Task instructions:
Return exactly the lines of the records below, starting at the line that contains "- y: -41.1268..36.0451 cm" and ending at the line that contains "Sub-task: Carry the", with both of those lines kept.
*-*-*
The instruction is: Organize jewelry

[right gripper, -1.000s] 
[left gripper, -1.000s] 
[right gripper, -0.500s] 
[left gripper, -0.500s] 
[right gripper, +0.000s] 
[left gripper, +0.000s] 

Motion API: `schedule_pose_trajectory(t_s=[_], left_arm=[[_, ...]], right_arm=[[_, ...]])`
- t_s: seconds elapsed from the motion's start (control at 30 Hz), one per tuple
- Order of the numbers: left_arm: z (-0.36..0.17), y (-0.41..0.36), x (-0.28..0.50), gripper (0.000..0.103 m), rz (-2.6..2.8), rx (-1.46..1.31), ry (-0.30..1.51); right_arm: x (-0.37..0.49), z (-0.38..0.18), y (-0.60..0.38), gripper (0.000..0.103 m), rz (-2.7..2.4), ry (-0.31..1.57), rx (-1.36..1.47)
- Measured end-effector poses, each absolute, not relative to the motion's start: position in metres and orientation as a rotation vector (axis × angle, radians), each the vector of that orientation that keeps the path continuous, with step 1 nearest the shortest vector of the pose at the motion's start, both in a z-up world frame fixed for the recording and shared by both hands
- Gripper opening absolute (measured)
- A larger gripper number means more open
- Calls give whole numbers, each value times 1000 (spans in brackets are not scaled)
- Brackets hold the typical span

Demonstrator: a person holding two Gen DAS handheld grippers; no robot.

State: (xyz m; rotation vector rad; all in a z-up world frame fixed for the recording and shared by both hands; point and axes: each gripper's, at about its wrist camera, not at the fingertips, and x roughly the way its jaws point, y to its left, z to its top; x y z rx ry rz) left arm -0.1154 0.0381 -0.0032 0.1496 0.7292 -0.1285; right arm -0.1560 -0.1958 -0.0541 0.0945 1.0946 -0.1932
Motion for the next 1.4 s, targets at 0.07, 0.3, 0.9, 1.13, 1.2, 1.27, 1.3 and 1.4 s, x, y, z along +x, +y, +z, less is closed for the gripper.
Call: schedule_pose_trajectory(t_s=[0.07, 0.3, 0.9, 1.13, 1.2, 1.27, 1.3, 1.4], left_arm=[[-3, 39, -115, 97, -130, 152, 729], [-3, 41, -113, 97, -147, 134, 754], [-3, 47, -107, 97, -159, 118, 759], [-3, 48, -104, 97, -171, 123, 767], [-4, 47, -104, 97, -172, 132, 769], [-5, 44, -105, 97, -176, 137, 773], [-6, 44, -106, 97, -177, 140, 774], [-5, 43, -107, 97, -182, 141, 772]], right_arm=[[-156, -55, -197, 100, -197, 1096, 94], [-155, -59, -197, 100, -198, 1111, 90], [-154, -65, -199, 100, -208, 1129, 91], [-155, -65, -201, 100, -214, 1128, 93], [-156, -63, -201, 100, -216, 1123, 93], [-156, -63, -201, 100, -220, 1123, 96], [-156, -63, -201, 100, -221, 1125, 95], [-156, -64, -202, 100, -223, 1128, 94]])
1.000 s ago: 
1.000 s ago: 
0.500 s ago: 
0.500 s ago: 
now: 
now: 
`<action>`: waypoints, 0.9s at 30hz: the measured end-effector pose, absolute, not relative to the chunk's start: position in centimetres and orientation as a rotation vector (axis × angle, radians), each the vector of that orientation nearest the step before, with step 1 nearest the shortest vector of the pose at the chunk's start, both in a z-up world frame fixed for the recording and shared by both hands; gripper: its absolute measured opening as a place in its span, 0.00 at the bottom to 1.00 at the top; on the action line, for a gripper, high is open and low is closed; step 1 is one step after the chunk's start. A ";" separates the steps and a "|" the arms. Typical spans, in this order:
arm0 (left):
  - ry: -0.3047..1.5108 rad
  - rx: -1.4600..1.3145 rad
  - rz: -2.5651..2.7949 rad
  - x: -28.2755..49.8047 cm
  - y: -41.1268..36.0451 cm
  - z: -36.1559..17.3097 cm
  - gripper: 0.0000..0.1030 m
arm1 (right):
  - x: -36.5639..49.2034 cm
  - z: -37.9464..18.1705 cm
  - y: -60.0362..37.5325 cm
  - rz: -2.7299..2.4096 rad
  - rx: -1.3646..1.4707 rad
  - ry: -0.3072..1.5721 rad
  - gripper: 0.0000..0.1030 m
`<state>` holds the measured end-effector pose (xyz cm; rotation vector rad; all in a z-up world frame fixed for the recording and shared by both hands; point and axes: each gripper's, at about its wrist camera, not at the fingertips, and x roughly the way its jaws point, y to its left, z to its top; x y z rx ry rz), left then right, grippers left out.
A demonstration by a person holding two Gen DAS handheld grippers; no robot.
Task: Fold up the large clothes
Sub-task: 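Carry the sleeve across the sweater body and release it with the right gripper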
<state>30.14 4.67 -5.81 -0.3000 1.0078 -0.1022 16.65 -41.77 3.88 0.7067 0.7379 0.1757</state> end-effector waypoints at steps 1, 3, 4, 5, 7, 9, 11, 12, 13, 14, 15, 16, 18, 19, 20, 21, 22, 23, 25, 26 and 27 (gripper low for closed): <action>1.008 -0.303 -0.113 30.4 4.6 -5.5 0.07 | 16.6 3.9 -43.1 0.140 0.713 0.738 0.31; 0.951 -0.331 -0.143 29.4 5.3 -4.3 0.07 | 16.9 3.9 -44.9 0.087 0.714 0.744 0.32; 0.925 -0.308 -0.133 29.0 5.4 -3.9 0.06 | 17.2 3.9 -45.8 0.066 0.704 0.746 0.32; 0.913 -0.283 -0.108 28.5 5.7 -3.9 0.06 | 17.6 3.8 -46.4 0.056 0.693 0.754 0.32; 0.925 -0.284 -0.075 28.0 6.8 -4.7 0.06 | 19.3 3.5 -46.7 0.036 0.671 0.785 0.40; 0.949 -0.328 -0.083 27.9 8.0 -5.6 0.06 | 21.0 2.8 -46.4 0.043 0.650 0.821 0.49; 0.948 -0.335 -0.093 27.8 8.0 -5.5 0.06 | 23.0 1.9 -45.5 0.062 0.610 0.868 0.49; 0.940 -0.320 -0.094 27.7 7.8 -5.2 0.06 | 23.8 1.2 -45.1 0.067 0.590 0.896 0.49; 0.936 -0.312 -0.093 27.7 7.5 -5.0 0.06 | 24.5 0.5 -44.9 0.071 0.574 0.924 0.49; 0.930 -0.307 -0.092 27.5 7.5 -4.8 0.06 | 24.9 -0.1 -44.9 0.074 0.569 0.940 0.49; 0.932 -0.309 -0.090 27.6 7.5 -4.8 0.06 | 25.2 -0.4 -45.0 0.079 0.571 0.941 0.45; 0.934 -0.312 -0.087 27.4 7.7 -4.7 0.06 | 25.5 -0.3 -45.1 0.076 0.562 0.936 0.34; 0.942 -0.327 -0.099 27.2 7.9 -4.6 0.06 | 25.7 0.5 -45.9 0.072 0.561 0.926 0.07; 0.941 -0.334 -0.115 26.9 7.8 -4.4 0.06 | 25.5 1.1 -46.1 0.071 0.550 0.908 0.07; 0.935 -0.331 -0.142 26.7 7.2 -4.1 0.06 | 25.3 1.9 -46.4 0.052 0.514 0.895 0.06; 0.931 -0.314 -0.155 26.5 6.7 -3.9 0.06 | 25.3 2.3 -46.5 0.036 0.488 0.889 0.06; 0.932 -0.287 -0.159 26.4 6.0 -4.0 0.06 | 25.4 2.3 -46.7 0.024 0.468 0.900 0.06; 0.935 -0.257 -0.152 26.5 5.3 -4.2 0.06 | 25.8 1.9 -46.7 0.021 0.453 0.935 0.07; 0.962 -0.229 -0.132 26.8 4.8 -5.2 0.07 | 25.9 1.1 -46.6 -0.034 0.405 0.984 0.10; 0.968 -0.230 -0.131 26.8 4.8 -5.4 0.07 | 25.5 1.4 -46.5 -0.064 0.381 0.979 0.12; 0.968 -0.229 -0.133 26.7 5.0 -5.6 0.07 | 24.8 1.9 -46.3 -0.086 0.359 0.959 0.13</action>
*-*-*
Solution for this exercise:
  - y: -41.1268..36.0451 cm
  - z: -36.1559..17.3097 cm
  - gripper: 0.0000..0.1030 m
arm1 (right):
  - x: -36.5639..49.2034 cm
  - z: -37.9464..18.1705 cm
  - y: -60.0362..37.5325 cm
  - rz: -2.7299..2.4096 rad
  - rx: -1.3646..1.4707 rad
  - ry: -0.3072..1.5721 rad
  - gripper: 0.0000..0.1030 m
`<state>` holds the measured end-effector pose (xyz cm; rotation vector rad; all in a z-up world frame fixed for the recording and shared by both hands; point and axes: each gripper's, at about its wrist camera, not at the fingertips, and x roughly the way its jaws point, y to its left, z to its top; x y z rx ry rz), left then right, grippers left out.
A demonstration by a person holding two Gen DAS handheld grippers; no robot.
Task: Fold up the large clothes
Sub-task: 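Carry the sleeve across the sweater body and release it with the right gripper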

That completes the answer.